Membres identifiés du Cancéropôle Est :
Pr GUEANT Jean-Louis


Tous les auteurs :
Guéant-Rodriguez RM, Chery C, Fofou-Caillierez BM, Voirin J, Foliguet B, Josse T, Tramoy D, François F, Guéant JL

Résumé

Folate and vitamin B12 are needed for the proper embryo-fetal development possibly through their interacting role in the one-carbon metabolism. Folate fortification reduces the prevalence of complex birth defects, and more specifically neural tube defects (NTD). GIF and FUT2 are two genes associated with the uptake and blood level of vitamin B12. We evaluated GIF and FUT2 as predictors of severe birth defects, in 181 aborted fetuses compared to 375 healthy newborns.
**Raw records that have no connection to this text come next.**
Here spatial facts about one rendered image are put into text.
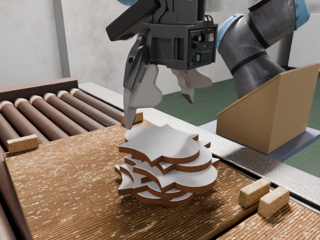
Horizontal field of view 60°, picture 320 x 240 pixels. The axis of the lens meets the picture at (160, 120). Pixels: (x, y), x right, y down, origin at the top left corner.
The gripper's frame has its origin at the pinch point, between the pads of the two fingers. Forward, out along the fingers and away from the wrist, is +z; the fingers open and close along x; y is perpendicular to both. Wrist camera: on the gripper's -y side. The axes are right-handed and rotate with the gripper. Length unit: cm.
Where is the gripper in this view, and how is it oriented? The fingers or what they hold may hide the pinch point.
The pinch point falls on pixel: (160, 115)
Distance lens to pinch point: 43.8
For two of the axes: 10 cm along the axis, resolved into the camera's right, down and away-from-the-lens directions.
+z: 0.0, 9.3, 3.8
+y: 7.5, 2.5, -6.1
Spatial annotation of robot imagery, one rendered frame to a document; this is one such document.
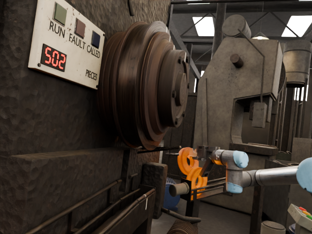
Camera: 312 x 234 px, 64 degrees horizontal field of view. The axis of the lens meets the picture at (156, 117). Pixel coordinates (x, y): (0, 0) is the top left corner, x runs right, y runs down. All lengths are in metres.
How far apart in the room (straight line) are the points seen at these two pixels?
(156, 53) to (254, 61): 2.90
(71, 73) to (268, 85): 3.07
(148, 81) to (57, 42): 0.28
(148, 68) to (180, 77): 0.15
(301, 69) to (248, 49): 6.16
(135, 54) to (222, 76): 2.99
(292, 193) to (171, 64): 2.32
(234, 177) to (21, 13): 1.02
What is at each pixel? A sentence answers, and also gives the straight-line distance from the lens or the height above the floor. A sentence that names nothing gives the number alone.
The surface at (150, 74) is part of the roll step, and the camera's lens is 0.78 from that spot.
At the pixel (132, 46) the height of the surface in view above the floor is 1.20.
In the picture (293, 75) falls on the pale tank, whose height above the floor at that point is 3.24.
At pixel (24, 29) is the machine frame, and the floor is 1.14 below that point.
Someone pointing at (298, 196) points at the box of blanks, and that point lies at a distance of 2.96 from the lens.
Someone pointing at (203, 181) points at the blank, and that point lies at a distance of 1.44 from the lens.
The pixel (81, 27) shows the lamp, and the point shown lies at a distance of 0.73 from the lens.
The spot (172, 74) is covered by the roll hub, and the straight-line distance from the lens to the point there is 0.80.
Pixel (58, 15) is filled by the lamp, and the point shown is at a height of 1.19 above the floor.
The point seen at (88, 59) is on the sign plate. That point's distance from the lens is 0.76.
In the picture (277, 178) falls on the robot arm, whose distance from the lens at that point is 1.25.
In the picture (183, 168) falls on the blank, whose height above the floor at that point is 0.77.
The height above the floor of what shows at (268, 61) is 1.99.
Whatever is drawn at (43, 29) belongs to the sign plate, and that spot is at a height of 1.15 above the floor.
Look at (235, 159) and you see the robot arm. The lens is 1.22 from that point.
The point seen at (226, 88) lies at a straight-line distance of 3.65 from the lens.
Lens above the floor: 0.97
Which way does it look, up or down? 2 degrees up
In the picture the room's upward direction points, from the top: 7 degrees clockwise
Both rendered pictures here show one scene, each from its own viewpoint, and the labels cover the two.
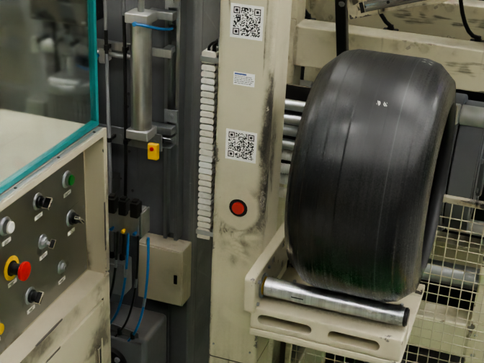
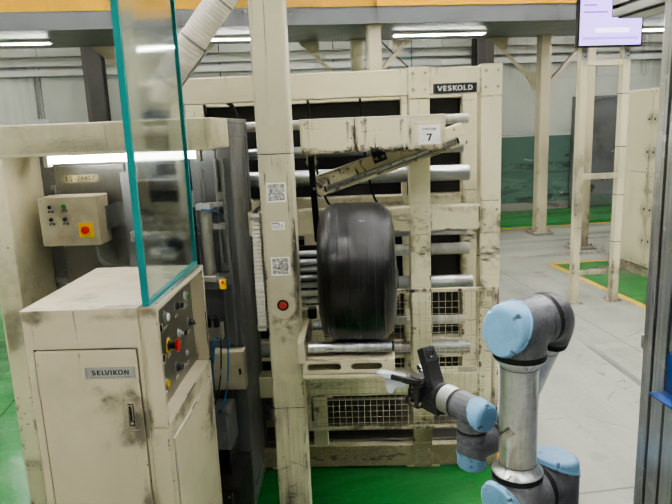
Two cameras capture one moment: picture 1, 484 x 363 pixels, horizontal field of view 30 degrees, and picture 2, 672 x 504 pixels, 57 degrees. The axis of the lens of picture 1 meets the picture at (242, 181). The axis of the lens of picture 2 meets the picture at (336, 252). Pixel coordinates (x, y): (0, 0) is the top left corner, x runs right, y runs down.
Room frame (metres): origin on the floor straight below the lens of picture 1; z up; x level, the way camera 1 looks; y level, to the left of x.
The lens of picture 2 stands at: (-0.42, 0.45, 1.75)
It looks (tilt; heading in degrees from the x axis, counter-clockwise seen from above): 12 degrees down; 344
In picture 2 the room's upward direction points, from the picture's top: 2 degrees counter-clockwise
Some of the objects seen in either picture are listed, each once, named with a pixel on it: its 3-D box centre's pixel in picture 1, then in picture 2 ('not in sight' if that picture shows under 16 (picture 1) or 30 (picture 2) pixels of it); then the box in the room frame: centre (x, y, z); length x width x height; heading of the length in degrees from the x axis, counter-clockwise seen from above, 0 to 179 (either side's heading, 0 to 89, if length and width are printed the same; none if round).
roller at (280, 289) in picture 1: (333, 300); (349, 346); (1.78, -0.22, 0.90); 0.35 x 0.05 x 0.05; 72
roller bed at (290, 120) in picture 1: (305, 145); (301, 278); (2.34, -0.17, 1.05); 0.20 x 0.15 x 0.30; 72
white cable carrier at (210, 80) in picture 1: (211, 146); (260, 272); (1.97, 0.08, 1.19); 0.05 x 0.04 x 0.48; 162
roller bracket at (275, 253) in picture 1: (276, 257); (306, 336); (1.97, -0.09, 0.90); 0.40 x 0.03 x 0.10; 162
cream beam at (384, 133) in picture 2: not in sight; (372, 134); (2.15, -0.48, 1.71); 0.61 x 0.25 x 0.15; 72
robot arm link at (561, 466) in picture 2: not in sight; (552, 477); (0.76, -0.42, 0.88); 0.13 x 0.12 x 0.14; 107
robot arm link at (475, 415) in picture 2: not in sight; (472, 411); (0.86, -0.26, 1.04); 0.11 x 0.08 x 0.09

The GIF290C allele frequency was estimated to 0.4% in healthy newborns and to 8.1% in NTD fetuses (odds ratio 17.8 (95% CI: 4.0-77.6)). The frequency of FUT2 rs601338 secretor variant was not different among groups. The GIF 290C heterozygous /FUT2 rs601338 secretor variant combined genotype was reported in 6 of the 37 NTD fetuses, but not in other fetuses and healthy newborns (P<0.0001). This GIF/FUT2 combined genotype has been previously reported in children with congenital GIF deficiency, with respective consequences on B12 binding activity and GIF secretion. In conclusion, a genotype reported in congenital GIF deficiency produces also severe forms of NTD. This suggests that vitamin B12 delivery to neural tissue by the CUBN/GIF pathway could play a role in the neural tube closure mechanisms.

Mots clés

FUT2, 1-carbon metabolism, birth defects, gastric intrinsic factor, neural tube defects, vitamin B12

Référence

Clin. Genet.. 2017 Jul;: